Branches rushed up in black spray. He could see almost nothing except flame, trees, and the violent flicker of the second fireball curving through the jungle off to his right. Not debris. Not wreckage. Her.
“You know me. I did my research. Watched as you became the soldier we needed you to be.”
The second streak burned lower through the trees, smaller than his, tighter, fast enough to vanish between the crowns like a needle through cloth.
“Like the others, you were strong and swift and brave. A natural leader.”
The forest became detail all at once. Trunks. Rock. Ground. The impossible nearness of it.
“But you had something they didn’t. Something no one saw but me.”
He could not turn. Could not reach. Could only fall.
“Can you guess?”
The world hit him.
The jungle floor exploded upward in dirt, rock, roots, and blinding force. For one incandescent instant there was nothing but impact and white pain, the gel layer taking the violence and translating it into something survivable only because it had no choice. Then even that sensation went distant, muffled under the heavy locked stillness of armor in partial seizure.
“Luck,” Cortana said, with that old dry warmth that hurt more now than if she had sounded broken.

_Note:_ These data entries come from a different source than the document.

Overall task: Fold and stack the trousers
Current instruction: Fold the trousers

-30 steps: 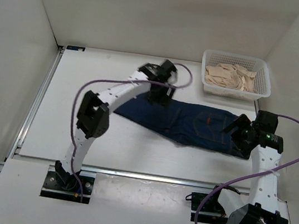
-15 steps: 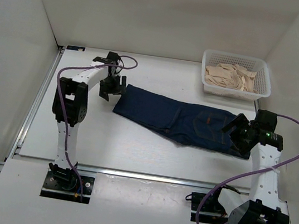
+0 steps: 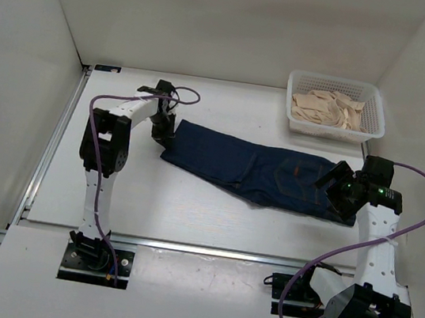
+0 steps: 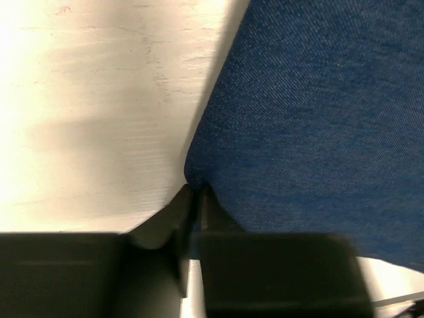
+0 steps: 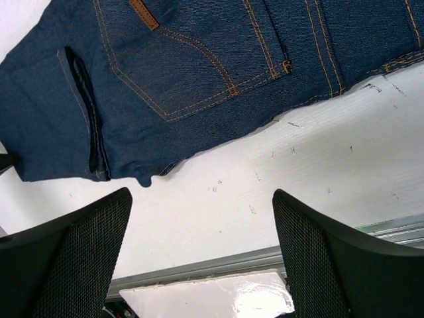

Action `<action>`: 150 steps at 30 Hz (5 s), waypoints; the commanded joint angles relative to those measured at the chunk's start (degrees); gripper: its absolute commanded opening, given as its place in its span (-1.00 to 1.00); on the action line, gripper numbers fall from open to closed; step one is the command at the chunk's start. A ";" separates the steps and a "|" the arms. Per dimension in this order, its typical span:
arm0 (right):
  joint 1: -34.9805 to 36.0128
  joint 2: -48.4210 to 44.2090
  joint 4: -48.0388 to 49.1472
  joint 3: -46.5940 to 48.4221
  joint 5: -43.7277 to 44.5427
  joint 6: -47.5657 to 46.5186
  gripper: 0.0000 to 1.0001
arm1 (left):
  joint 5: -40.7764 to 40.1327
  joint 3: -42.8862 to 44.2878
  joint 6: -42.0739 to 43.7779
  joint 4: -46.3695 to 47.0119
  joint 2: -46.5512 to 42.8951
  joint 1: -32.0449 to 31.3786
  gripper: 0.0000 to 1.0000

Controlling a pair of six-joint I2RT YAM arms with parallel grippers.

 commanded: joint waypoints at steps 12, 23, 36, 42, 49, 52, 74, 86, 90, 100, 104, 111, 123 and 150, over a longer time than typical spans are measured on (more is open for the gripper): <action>-0.32 -0.56 0.58 -0.50 -1.12 -0.99 0.85 | -12.93 1.28 -3.15 -0.04 -19.49 2.31 -0.79; -0.32 -0.56 0.06 -0.50 -1.12 -2.56 0.85 | -21.46 25.10 0.37 -13.92 -17.03 1.27 -0.79; -0.32 -0.56 -0.47 -0.50 -1.12 -3.10 0.85 | -12.15 36.81 -10.26 -14.03 -14.48 -15.78 -0.79; -0.32 -0.03 -0.47 -1.03 -1.12 -3.10 0.85 | -12.41 36.81 -14.31 -11.30 -11.51 -23.96 -0.79; -0.32 -0.03 -0.47 -2.08 -1.12 -3.10 0.87 | -11.97 38.65 -15.36 -9.80 -7.72 -28.27 -0.79; -0.32 -0.03 0.58 -3.31 -1.72 -3.62 0.87 | -11.97 40.41 -15.36 -9.80 -6.49 -28.80 -0.79; 13.74 44.79 26.86 5.82 -13.95 -0.02 -0.14 | -10.48 40.58 -19.93 -7.08 -1.40 -30.99 -0.79; 17.53 46.82 26.86 7.50 -11.49 1.03 -1.00 | -9.33 42.26 -22.04 -6.02 2.48 -36.35 -0.79; 18.05 46.82 26.86 7.50 -11.49 1.56 -1.00 | -9.33 42.26 -22.66 -5.49 3.70 -38.02 -0.79; 18.58 46.82 26.86 7.50 -10.96 1.56 -1.00 | -8.55 40.58 -24.94 -3.91 8.62 -40.84 -0.61; 18.58 43.04 23.62 7.50 -7.98 0.25 -0.65 | -6.43 40.50 -24.42 -4.79 7.24 -39.79 0.20; 17.27 33.29 16.85 3.99 -2.53 -3.54 -0.25 | -7.65 36.11 -21.52 -5.84 -3.83 -32.94 0.23; 16.91 27.37 17.90 5.54 -15.44 -2.39 0.70 | -12.84 22.92 -16.78 -8.39 -15.88 -17.56 -0.29; 21.39 37.84 17.81 20.50 1.51 -5.56 -1.00 | -8.20 15.37 -13.52 -6.91 -16.08 -15.00 -0.29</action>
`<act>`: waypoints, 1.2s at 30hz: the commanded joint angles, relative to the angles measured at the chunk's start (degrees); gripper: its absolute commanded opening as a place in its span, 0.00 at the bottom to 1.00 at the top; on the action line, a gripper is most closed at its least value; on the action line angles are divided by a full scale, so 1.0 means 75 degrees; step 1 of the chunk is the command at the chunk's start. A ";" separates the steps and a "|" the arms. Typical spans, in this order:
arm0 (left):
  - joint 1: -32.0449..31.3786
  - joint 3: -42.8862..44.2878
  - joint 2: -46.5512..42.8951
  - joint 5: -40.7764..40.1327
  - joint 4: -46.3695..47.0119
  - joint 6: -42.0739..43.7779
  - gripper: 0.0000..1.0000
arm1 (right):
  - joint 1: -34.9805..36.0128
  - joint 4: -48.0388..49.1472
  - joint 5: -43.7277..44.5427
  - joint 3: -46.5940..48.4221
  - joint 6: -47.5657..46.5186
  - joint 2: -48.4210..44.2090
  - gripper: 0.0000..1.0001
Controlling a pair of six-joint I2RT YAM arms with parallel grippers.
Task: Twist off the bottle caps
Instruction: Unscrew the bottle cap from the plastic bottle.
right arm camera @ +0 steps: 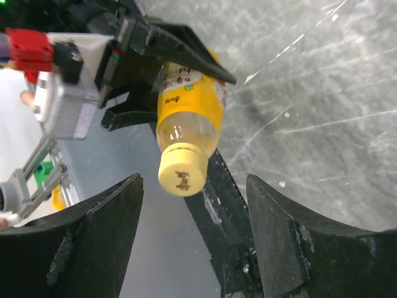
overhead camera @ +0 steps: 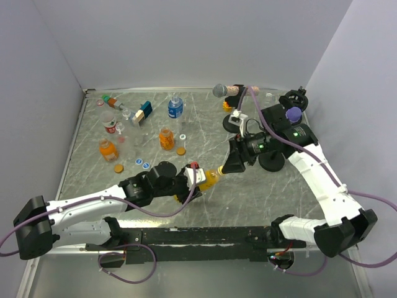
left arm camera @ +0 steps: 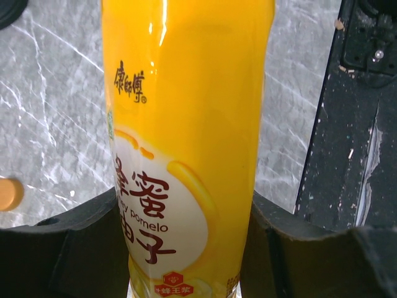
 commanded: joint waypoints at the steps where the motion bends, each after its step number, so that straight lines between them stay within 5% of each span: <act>1: 0.0006 0.0573 0.0024 -0.0059 0.0727 -0.0148 0.25 | 0.0398 -0.0313 0.0298 0.0291 -0.0027 0.0024 0.72; 19: 0.0006 0.0515 0.0025 0.0151 0.0727 -0.0113 0.25 | 0.0772 -0.0756 -0.0053 0.0665 -0.1265 0.0305 0.13; 22: 0.0017 0.0398 -0.0151 0.0432 0.0668 -0.0020 0.26 | 0.1030 -0.1014 -0.0288 0.0876 -0.2378 0.0282 0.10; 29: 0.0216 -0.0118 -0.0608 0.1498 0.0866 0.0086 0.26 | 0.1709 -0.1767 -0.0570 0.1042 -0.7252 -0.0314 0.10; 33: 0.0334 -0.0259 -0.0795 0.1687 0.0891 0.0028 0.26 | 0.2155 -0.0688 0.0144 0.0338 -0.8346 -0.0937 0.11; 36: 0.0357 -0.0306 -0.0889 0.1652 0.0855 0.0027 0.26 | 0.2203 -0.1119 0.0286 0.0863 -0.8230 -0.0470 0.11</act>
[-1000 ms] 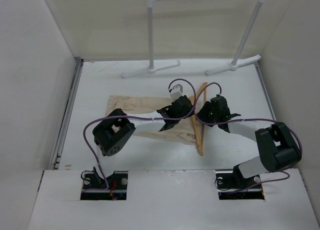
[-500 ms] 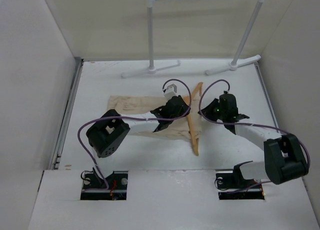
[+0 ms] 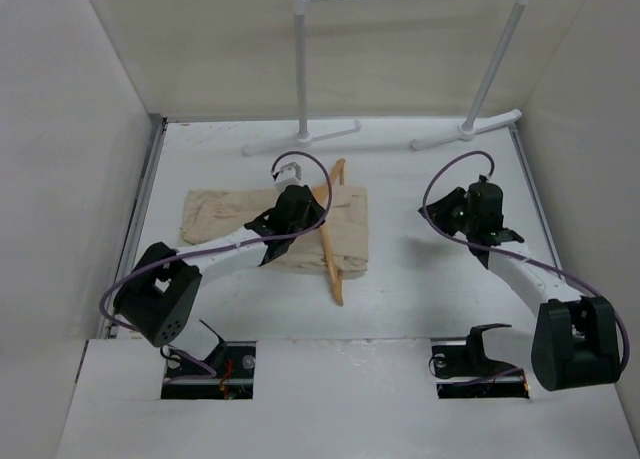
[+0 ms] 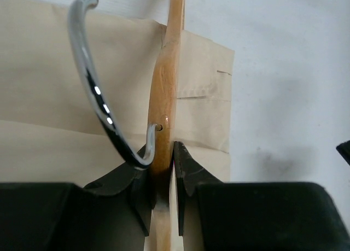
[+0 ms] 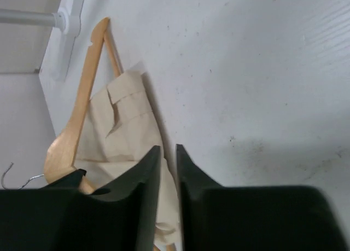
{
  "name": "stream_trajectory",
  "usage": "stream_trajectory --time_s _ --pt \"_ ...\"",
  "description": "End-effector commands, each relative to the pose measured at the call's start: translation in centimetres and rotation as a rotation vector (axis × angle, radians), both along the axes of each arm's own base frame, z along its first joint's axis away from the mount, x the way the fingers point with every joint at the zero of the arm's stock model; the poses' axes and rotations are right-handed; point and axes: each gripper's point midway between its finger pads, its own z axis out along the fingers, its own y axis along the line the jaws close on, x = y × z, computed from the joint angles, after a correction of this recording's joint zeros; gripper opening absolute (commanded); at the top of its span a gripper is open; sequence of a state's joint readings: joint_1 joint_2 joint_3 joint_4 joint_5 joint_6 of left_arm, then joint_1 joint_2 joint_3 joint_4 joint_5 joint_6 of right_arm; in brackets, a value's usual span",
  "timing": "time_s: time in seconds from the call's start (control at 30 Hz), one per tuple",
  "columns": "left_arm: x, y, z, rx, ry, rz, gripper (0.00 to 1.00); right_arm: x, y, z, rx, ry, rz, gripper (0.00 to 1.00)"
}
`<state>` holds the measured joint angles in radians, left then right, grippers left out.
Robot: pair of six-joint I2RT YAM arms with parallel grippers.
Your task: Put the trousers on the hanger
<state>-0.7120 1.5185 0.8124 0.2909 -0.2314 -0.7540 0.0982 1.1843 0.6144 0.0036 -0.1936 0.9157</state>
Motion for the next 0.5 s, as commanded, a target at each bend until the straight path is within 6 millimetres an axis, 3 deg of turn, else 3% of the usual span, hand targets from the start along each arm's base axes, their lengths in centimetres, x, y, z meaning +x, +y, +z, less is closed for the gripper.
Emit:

Darkness folded over him, thin and incomplete.
“Was I wrong?”
When sound returned, it came in pieces.
Leaves shifting overhead. A river somewhere not too far off. The careful boots of Marines moving through soft earth. One of them muttering a prayer under his breath. Another exhaling through his teeth at the sight in the crater. Johnson’s cigar smoke. John could smell that before he opened his eyes, even through the residue of impact and the metallic sting of damaged systems.
“This ain’t good,” a Marine said.
“Damn,” another answered. “How far did he fall?”
“Two kilometers, easy.”
“Stay sharp!” Johnson’s voice cracked through the clearing exactly the way it always did, rough enough to knock uncertainty into line. “Eyes open. Anything follows him down, I want it dead before it blinks.”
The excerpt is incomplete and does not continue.